__Task brief__: Search the entries for the word "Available". Copy each line in which it is found.
BEGIN
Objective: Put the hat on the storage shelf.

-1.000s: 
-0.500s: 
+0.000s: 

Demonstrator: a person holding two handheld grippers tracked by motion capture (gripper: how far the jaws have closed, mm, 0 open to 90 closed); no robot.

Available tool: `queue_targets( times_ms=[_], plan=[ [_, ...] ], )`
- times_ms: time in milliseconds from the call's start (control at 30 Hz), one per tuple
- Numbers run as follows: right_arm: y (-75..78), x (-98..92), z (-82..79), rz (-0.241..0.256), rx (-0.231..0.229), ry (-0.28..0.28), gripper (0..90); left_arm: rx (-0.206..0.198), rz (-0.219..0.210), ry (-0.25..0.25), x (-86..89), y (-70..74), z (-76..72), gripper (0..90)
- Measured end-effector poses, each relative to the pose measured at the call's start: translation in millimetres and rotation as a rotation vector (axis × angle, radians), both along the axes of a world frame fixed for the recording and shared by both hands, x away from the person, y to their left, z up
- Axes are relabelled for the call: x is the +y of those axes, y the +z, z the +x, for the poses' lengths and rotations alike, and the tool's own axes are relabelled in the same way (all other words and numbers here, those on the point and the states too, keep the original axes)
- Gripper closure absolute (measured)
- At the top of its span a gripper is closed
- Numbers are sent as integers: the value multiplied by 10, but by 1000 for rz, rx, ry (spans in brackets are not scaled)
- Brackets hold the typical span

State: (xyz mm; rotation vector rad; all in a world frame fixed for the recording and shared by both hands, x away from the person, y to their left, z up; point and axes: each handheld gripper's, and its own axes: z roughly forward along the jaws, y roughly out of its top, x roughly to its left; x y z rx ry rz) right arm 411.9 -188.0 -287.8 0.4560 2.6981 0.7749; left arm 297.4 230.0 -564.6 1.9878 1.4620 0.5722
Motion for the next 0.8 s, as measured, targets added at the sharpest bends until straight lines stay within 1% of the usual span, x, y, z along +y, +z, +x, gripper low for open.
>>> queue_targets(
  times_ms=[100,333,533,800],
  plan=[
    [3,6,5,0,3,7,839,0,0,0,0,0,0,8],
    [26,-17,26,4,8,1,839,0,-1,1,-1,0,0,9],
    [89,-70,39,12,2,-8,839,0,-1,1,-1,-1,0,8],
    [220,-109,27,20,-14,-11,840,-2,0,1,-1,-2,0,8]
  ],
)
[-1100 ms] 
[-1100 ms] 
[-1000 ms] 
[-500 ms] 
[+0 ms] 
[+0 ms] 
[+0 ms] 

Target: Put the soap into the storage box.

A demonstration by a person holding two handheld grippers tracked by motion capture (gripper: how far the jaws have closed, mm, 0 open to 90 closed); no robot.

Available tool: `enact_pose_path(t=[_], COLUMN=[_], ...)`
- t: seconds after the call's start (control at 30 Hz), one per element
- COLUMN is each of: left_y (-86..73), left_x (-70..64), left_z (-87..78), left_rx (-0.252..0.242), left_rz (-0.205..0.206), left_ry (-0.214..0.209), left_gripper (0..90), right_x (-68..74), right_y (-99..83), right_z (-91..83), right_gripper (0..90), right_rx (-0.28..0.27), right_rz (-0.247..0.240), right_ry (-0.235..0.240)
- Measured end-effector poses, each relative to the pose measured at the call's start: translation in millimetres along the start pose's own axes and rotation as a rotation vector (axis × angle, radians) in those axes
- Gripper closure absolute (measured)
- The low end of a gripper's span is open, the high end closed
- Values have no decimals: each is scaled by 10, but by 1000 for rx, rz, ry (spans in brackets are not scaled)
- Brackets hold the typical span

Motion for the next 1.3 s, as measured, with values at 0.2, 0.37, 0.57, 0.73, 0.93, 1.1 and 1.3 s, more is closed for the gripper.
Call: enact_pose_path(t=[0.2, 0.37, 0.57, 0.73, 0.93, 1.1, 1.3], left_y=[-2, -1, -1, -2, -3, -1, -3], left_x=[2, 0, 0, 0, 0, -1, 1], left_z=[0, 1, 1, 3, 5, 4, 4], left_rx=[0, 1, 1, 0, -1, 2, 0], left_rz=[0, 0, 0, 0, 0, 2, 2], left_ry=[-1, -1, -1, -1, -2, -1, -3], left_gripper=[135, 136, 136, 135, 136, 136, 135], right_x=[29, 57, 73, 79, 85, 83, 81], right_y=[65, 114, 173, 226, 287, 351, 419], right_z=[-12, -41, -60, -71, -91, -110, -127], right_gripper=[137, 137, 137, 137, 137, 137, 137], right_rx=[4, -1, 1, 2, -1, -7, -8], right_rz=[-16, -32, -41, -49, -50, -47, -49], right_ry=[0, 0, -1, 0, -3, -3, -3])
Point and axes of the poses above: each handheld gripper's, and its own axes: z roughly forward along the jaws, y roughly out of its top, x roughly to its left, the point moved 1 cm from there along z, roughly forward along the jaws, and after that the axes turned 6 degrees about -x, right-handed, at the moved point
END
__Answer area__:
Available tool: `queue_targets( times_ms=[_], plan=[ [_, ...] ], )`
Available tool: `enact_pose_path(t=[_], COLUMN=[_], ...)`

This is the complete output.